Lulus Verifikasi Dewan Pers No.126/DP-Terverifikasi/K/X/2017

Peringatan Hari Buruh Internasional 2012

Kerahkan 100 Ribu Massa, FSP BUMN Desak Nasionalisasi Terminal Peti Kemas
Oleh : Redaksi/Mg
Selasa | 01-05-2012 | 10:41 WIB

JAKARTA, batamtoday - Federasi Serikat Pekerja (FSP) BUMN hari ini akan menggelar aksi memperingati hari buruh Internasional di sejumlah pelabuhan yang ada di Indonesia. Rencananya, sebanyak 100 ribu pekerja BUMN akan diturunkan untuk meneriakkan sejumlah tuntutan. 

Siaran pers yang diterima batamtoday pagi ini, Selasa(1/5/2012), FSP BUMN membawa beberapa tuntutan, salah satunya meminta agar pemerintah segera memperbaiki kesejahteraan para pekerja di sektor Kepelabuhanan serta melakukan nasionalisasi terhadap terminal peti kemas yang selama ini dikuasai perusahaan asing seperti Hutchinson dan Dubai Port. 

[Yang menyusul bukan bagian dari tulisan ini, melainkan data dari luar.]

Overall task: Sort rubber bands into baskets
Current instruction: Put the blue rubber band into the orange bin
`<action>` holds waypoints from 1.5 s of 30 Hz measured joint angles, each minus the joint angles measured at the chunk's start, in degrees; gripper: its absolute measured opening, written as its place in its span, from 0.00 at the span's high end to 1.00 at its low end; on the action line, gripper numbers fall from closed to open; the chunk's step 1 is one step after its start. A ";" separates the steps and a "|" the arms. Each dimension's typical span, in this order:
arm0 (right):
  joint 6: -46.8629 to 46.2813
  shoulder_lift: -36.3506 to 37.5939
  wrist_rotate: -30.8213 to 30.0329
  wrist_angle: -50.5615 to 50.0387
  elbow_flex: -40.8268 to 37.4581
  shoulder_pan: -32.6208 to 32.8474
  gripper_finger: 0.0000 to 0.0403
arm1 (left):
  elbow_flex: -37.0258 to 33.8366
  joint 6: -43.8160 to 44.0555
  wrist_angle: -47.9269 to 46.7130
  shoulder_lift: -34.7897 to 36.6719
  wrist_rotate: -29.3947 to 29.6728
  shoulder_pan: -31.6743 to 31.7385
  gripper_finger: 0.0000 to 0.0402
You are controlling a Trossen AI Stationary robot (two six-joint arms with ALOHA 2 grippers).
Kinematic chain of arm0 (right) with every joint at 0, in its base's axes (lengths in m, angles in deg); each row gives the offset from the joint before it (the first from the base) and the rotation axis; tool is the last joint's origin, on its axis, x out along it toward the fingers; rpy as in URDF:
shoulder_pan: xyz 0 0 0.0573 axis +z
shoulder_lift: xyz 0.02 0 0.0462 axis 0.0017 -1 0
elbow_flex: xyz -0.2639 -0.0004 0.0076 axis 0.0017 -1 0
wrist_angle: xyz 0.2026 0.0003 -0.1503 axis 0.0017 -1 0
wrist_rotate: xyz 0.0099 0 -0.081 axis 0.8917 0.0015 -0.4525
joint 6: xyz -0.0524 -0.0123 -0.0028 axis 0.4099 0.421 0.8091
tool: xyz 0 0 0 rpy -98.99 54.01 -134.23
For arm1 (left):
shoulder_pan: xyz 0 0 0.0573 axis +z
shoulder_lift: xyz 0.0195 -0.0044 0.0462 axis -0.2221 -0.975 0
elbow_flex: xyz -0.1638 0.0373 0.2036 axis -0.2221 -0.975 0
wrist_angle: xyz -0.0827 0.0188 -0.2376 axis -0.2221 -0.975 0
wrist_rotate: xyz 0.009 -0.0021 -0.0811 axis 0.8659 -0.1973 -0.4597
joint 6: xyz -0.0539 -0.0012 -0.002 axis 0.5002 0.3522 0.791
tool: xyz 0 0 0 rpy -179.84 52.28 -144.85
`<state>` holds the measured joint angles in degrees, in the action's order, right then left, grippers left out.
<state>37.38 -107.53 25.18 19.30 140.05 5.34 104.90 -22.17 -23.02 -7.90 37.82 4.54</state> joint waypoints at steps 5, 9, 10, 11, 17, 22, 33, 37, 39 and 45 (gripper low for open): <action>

"Kami meminta agar nasionalisasi terhadap terminal peti kemas yang hampir dimiliki oleh perusahaan-perusahaan asing segera dilakukan, agar kedaulatan dan ketahanan ekonomi Indonesia tetap terjaga,"kata Ketua Harian FSP BUMN, Prakoso Wibowo.

Nasionalisasi ini dianggap perlu, mengingat pelabuhan peti kemas merupakan akses distribusi barang ekonomi yang memiliki nilai sangat strategis. Jika tetap dikuasai asing, maka keuntungan besar yang seharusnya bisa dinikmati rakyat Indonesia, akan mengalir ke kantong-kentong perusahaan tersebut. 

"Sehingga kemandirian ekonomi akan sulit dicapai," tegas Prakoso. 

Selain itu, kata Prakoso Wibowo, dalam kesempatan May Day 2012 ini, FSP BUMN juga mendesak Menakertrans untuk menertibkan sistim kerja outsourching di Pelabuhan Tanjung Priuk  dan buruh yang bekerja di kawasan bonded. Hal ini sejalan dengan amanah UU Ketenaga kerjaan. 

"Selama ini banyak pekerja outsourching di pelabuhan dan kawasan bonded dibayar di bawah UMP dengan beban kerja yang tidak sesuai dengan pendapatannya," tuturnya.

Selain tuntutan sektor kemaritiman, FSP BUMN Bersatu juga menyampaikan tuntutan lain. Salah satunya, sektor Energi. Untuk sektor ini, para pekerja mendesak  KPK dan Kejaksaan Agung untuk melakukan peyelidikan adanya dugaan korupsi  akibat membengkaknya subsidi APBN untuk memenuhi subsidi  BBM karena harga minyak dunia yang terus meningkat. 

"Kebutuhan BBM nasional yang makin meningkat diperparah dengan ketidakefesienan dan praktek korupsi di PLN yang dilakukan oleh pejabat-pejabat mereka. Para petinggi PLN juga membuat kebijakan yang tidak solutif, dengan mencari keuntungan pribadi melalui kebijakan membeli genset-genset baru yang tentu saja menjadi pembengkakan subsidi BBM, dan bukan mengembangkan listrik alternatif," kata Prakoso.